[WHAT IS NEEDED] Everything in the entries below must be output exactly, apart from the pictures.

* * * * *

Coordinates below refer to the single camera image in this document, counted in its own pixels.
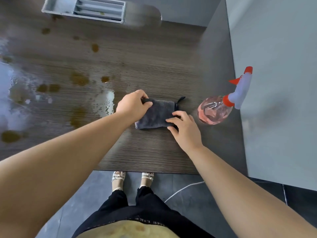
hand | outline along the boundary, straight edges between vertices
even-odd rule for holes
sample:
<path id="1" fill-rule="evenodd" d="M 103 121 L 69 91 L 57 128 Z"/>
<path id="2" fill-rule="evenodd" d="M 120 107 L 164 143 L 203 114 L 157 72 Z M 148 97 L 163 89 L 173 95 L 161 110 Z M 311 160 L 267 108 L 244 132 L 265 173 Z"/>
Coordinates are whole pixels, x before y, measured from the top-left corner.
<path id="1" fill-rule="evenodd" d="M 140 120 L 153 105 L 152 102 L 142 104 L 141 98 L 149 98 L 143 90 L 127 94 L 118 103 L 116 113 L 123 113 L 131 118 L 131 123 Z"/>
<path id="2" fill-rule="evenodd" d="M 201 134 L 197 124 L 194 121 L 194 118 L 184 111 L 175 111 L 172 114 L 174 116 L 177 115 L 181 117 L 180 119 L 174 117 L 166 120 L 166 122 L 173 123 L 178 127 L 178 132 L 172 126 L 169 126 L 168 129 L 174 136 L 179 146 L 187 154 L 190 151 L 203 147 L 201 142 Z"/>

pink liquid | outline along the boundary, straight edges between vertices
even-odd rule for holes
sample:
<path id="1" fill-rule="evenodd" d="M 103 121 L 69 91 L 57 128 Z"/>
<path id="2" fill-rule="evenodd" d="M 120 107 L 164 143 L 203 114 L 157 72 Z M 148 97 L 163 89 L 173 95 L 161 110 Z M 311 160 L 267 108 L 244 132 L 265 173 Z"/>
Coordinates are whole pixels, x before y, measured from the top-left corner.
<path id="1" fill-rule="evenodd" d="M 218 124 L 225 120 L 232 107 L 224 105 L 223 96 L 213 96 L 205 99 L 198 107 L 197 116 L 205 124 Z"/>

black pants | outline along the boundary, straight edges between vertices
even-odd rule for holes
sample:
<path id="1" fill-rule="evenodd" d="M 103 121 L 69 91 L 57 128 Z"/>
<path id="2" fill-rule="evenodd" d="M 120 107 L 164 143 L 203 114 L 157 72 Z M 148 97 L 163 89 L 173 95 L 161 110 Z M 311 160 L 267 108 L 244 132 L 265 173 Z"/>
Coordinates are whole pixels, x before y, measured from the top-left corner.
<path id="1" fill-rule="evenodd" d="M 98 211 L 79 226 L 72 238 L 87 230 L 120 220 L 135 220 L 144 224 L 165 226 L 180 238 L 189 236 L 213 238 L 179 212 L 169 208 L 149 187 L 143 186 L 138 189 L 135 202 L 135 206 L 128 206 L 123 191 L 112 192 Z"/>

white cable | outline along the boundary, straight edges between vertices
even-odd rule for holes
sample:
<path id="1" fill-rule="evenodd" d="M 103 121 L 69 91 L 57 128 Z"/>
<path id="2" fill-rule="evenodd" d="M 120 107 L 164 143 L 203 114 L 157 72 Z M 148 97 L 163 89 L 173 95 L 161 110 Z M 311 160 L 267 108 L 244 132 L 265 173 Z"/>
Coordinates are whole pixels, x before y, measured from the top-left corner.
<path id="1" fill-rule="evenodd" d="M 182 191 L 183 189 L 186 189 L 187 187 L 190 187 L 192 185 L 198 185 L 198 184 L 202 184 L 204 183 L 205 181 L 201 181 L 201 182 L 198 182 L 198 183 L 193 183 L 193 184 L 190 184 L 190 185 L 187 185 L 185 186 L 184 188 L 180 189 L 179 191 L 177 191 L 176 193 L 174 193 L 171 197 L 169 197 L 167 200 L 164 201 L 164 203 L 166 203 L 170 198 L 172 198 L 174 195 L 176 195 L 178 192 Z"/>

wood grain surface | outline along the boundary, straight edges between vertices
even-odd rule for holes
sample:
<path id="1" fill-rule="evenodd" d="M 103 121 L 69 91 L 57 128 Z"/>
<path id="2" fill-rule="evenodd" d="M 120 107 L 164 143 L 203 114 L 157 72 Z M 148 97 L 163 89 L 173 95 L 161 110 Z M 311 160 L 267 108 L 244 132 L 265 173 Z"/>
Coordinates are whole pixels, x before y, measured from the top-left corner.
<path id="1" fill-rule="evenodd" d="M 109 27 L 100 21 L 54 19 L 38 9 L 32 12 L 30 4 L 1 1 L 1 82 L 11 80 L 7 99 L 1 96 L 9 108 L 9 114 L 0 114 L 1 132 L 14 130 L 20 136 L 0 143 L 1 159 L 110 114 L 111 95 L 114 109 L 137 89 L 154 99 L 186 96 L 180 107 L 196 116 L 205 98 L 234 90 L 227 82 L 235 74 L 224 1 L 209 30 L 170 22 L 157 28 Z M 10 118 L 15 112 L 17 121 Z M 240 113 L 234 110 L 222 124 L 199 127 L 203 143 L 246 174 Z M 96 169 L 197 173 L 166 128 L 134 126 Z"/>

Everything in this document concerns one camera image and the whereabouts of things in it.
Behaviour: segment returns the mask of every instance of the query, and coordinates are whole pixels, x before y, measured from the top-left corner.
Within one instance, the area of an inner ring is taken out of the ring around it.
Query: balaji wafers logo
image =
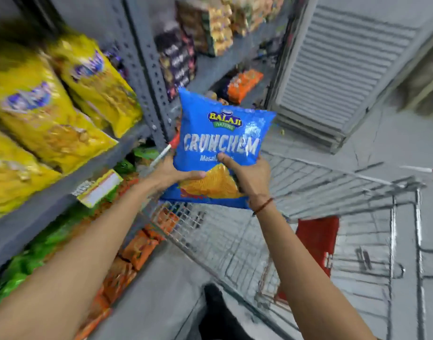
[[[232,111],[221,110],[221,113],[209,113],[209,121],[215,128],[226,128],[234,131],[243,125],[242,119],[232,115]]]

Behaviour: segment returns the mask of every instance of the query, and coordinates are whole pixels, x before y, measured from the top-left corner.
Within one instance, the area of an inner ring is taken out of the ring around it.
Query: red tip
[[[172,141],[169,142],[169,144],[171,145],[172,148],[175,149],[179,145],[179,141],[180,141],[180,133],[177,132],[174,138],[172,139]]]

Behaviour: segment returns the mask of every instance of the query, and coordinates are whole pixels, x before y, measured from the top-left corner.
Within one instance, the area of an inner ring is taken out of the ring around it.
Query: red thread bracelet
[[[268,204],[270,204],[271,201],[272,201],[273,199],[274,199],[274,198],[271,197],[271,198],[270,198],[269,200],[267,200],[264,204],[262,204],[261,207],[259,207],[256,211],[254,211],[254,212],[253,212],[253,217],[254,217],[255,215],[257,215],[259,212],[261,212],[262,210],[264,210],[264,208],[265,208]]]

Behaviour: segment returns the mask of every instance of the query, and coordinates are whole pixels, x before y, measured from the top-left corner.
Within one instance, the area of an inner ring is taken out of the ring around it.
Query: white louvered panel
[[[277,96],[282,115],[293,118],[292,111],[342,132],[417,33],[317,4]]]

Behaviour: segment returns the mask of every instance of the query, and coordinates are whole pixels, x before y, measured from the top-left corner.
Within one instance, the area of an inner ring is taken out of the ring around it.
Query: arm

* * * * *

[ANSWER TO THIS PROBLEM]
Coordinates below refer to the single camera image in this document, counted in its own pixels.
hand | outline along the boundary, straight edges between vertices
even-odd rule for holes
sample:
<path id="1" fill-rule="evenodd" d="M 103 121 L 69 91 L 57 128 Z"/>
<path id="2" fill-rule="evenodd" d="M 120 107 L 164 143 L 203 114 L 157 72 Z M 148 97 L 163 89 L 173 95 L 161 110 Z M 311 160 L 267 108 L 244 132 L 265 173 Z"/>
Coordinates are whole pixels, x before y, measured from the top-left corner.
<path id="1" fill-rule="evenodd" d="M 140 120 L 153 105 L 152 102 L 142 104 L 141 98 L 149 98 L 143 90 L 127 94 L 118 103 L 116 113 L 123 113 L 131 118 L 131 123 Z"/>
<path id="2" fill-rule="evenodd" d="M 201 134 L 197 124 L 194 121 L 194 118 L 184 111 L 175 111 L 172 114 L 174 116 L 177 115 L 181 117 L 180 119 L 174 117 L 166 120 L 166 122 L 173 123 L 178 127 L 178 132 L 172 126 L 169 126 L 168 129 L 174 136 L 179 146 L 187 154 L 190 151 L 203 147 L 201 142 Z"/>

pink liquid | outline along the boundary, straight edges between vertices
even-odd rule for holes
sample:
<path id="1" fill-rule="evenodd" d="M 103 121 L 69 91 L 57 128 Z"/>
<path id="2" fill-rule="evenodd" d="M 120 107 L 164 143 L 203 114 L 157 72 Z M 148 97 L 163 89 L 173 95 L 161 110 Z M 311 160 L 267 108 L 244 132 L 265 173 Z"/>
Coordinates are whole pixels, x before y, measured from the top-left corner.
<path id="1" fill-rule="evenodd" d="M 218 124 L 225 120 L 232 107 L 224 105 L 223 96 L 213 96 L 205 99 L 198 107 L 197 116 L 205 124 Z"/>

black pants | outline along the boundary, straight edges between vertices
even-odd rule for holes
sample:
<path id="1" fill-rule="evenodd" d="M 103 121 L 69 91 L 57 128 Z"/>
<path id="2" fill-rule="evenodd" d="M 120 107 L 164 143 L 203 114 L 157 72 Z M 148 97 L 163 89 L 173 95 L 161 110 Z M 311 160 L 267 108 L 244 132 L 265 173 Z"/>
Coordinates are whole pixels, x before y, measured from the top-left corner.
<path id="1" fill-rule="evenodd" d="M 98 211 L 79 226 L 72 238 L 87 230 L 120 220 L 135 220 L 144 224 L 165 226 L 180 238 L 189 236 L 213 238 L 179 212 L 169 208 L 149 187 L 143 186 L 138 189 L 135 202 L 135 206 L 128 206 L 123 191 L 112 192 Z"/>

white cable | outline along the boundary, straight edges between vertices
even-odd rule for holes
sample:
<path id="1" fill-rule="evenodd" d="M 103 121 L 69 91 L 57 128 Z"/>
<path id="2" fill-rule="evenodd" d="M 120 107 L 164 143 L 203 114 L 157 72 Z M 148 97 L 163 89 L 173 95 L 161 110 Z M 311 160 L 267 108 L 244 132 L 265 173 Z"/>
Coordinates are whole pixels, x before y, measured from the top-left corner.
<path id="1" fill-rule="evenodd" d="M 182 191 L 183 189 L 186 189 L 187 187 L 190 187 L 192 185 L 198 185 L 198 184 L 202 184 L 204 183 L 205 181 L 201 181 L 201 182 L 198 182 L 198 183 L 193 183 L 193 184 L 190 184 L 190 185 L 187 185 L 185 186 L 184 188 L 180 189 L 179 191 L 177 191 L 176 193 L 174 193 L 171 197 L 169 197 L 167 200 L 164 201 L 164 203 L 166 203 L 170 198 L 172 198 L 174 195 L 176 195 L 178 192 Z"/>

wood grain surface | outline along the boundary, straight edges between vertices
even-odd rule for holes
sample:
<path id="1" fill-rule="evenodd" d="M 103 121 L 69 91 L 57 128 Z"/>
<path id="2" fill-rule="evenodd" d="M 120 107 L 164 143 L 203 114 L 157 72 Z M 148 97 L 163 89 L 173 95 L 161 110 Z M 311 160 L 267 108 L 244 132 L 265 173 Z"/>
Coordinates are whole pixels, x before y, measured from the top-left corner.
<path id="1" fill-rule="evenodd" d="M 109 27 L 100 21 L 54 19 L 38 9 L 32 12 L 30 4 L 1 1 L 1 82 L 11 80 L 7 99 L 1 96 L 9 108 L 9 114 L 0 114 L 1 132 L 14 130 L 20 136 L 0 143 L 1 159 L 110 114 L 111 95 L 114 109 L 137 89 L 154 99 L 186 96 L 180 107 L 196 116 L 205 98 L 234 90 L 227 82 L 235 74 L 224 1 L 209 30 L 170 22 L 157 28 Z M 10 118 L 15 112 L 17 121 Z M 240 113 L 234 110 L 222 124 L 199 127 L 203 143 L 246 174 Z M 96 169 L 197 173 L 166 128 L 134 126 Z"/>

Everything in this document concerns one camera image and the whereabouts of things in it.
Behaviour: segment returns the mask of every instance of the query, and coordinates are whole pixels, x before y, measured from the top-left corner.
Within one instance, the area of an inner ring is taken out of the ring around it.
Query: balaji wafers logo
image =
[[[232,111],[221,110],[221,113],[209,113],[209,121],[215,128],[226,128],[234,131],[243,125],[242,119],[232,115]]]

Behaviour: segment returns the mask of every instance of the query, and coordinates are whole pixels, x before y, measured from the top-left corner.
Within one instance, the area of an inner ring is taken out of the ring around it.
Query: red tip
[[[172,141],[169,142],[169,144],[171,145],[172,148],[175,149],[179,145],[179,141],[180,141],[180,133],[177,132],[174,138],[172,139]]]

Behaviour: segment returns the mask of every instance of the query, and coordinates are whole pixels, x before y, measured from the top-left corner.
Within one instance, the area of an inner ring is taken out of the ring around it.
Query: red thread bracelet
[[[268,204],[270,204],[271,201],[272,201],[273,199],[274,199],[274,198],[271,197],[271,198],[270,198],[269,200],[267,200],[264,204],[262,204],[261,207],[259,207],[256,211],[254,211],[254,212],[253,212],[253,217],[254,217],[255,215],[257,215],[259,212],[261,212],[262,210],[264,210],[264,208],[265,208]]]

Behaviour: segment returns the mask of every instance of the query, and coordinates are whole pixels, x before y, measured from the top-left corner.
Within one instance, the area of an inner ring is taken out of the ring around it.
Query: white louvered panel
[[[277,96],[282,115],[293,118],[292,111],[342,132],[417,33],[317,4]]]

Behaviour: segment returns the mask of every instance of the query, and coordinates are whole pixels, x before y, measured from the top-left corner.
Within one instance, the area of an inner ring is taken out of the ring around it.
Query: arm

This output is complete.